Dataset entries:
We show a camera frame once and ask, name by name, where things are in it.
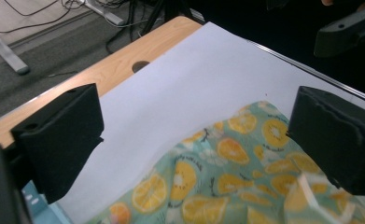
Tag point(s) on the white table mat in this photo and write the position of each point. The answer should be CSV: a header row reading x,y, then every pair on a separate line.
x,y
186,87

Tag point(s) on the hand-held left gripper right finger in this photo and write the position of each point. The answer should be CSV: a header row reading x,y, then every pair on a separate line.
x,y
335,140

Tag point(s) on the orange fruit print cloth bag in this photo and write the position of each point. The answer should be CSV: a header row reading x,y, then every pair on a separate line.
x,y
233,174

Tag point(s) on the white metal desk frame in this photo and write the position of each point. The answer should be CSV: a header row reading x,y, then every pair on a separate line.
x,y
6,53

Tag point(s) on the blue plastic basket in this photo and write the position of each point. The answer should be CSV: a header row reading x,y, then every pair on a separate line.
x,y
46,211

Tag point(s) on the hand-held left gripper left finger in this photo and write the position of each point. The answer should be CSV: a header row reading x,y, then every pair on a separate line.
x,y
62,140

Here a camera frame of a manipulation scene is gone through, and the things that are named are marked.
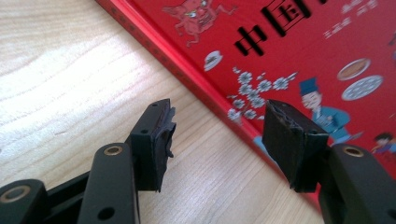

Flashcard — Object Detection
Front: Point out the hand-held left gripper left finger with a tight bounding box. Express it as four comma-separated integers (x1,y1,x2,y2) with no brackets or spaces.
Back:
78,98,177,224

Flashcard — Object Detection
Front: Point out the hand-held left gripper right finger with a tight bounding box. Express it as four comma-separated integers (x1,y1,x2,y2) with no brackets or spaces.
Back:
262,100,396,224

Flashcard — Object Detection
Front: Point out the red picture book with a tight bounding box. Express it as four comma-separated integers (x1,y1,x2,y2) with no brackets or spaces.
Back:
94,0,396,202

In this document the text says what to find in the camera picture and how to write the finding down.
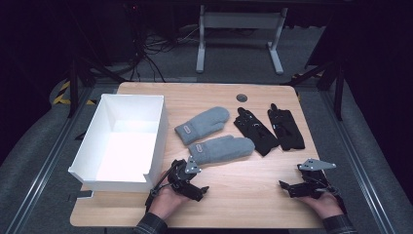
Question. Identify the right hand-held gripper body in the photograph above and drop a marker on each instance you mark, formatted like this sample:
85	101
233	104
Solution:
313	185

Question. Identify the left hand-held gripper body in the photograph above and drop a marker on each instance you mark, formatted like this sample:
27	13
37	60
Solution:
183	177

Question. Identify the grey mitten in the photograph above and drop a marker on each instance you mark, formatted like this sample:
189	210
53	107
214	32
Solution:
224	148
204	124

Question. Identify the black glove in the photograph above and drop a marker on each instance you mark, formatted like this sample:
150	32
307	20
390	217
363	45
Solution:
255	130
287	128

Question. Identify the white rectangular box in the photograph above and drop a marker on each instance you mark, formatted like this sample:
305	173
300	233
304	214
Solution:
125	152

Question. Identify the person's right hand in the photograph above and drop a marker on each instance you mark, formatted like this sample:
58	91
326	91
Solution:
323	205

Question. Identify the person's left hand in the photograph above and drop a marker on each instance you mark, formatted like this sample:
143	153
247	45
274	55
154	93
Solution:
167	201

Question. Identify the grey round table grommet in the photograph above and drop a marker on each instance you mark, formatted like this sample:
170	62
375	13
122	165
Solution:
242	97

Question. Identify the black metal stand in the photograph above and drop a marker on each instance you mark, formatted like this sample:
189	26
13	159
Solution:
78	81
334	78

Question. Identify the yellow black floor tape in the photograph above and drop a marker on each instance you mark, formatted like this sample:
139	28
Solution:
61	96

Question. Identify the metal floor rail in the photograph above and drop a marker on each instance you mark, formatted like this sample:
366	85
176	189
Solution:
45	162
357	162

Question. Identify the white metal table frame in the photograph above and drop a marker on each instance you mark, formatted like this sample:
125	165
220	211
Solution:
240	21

---

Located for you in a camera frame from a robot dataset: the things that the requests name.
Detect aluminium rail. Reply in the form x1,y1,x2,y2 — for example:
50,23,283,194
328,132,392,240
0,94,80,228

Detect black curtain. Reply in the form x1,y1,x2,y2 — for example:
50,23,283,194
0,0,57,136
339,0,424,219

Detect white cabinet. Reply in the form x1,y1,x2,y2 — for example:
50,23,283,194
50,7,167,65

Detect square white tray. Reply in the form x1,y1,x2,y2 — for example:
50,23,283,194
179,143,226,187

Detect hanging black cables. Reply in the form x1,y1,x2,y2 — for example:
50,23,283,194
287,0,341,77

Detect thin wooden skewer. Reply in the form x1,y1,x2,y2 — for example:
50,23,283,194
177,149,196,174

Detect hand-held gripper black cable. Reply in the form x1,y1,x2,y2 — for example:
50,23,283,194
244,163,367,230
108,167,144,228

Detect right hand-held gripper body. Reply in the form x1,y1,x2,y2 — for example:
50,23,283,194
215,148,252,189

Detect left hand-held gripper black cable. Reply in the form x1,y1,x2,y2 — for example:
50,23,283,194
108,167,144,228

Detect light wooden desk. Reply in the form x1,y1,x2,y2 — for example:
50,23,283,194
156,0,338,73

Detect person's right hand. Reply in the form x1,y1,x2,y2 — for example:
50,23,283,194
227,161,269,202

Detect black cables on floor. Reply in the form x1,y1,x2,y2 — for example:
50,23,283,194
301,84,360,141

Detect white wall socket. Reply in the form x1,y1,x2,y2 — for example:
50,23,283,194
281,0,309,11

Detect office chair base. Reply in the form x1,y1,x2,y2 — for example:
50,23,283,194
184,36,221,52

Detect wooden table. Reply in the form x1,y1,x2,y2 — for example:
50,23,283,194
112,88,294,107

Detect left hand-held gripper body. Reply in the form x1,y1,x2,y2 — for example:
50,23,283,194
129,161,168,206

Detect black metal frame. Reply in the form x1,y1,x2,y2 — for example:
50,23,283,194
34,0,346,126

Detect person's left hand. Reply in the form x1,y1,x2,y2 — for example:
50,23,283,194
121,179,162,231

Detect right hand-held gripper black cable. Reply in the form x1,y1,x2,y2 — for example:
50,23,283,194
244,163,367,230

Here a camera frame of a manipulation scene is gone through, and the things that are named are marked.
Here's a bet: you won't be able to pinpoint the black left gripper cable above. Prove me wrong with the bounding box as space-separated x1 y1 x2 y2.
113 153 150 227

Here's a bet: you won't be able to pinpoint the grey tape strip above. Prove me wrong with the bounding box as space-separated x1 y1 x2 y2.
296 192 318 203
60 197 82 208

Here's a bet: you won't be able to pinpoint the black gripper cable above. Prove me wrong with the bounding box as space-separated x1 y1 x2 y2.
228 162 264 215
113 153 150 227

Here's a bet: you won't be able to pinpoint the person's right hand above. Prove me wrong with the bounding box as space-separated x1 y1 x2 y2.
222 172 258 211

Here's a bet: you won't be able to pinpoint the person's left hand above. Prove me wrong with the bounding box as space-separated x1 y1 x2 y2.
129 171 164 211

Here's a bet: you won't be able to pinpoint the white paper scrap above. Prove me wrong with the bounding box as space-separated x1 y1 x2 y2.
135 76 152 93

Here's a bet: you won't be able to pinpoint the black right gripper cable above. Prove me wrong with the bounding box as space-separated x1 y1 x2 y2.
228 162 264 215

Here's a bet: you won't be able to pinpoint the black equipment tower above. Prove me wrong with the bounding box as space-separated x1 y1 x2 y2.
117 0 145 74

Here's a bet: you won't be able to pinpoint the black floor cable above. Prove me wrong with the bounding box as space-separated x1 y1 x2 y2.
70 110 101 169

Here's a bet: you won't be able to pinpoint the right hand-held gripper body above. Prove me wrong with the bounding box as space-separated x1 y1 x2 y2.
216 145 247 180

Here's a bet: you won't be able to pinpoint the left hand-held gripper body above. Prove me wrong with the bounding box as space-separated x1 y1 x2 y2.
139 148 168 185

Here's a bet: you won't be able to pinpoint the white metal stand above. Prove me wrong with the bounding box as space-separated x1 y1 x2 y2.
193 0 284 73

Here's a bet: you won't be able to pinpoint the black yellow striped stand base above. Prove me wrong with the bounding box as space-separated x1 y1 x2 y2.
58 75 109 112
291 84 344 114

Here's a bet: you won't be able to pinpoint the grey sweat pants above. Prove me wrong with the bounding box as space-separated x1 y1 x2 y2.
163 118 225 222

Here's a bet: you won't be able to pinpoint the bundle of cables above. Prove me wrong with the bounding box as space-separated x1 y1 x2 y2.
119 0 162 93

• **Problem to solve**
Across the records above, how many lines does the word "Front" appear on? Reply with the number only.

• **Answer space**
3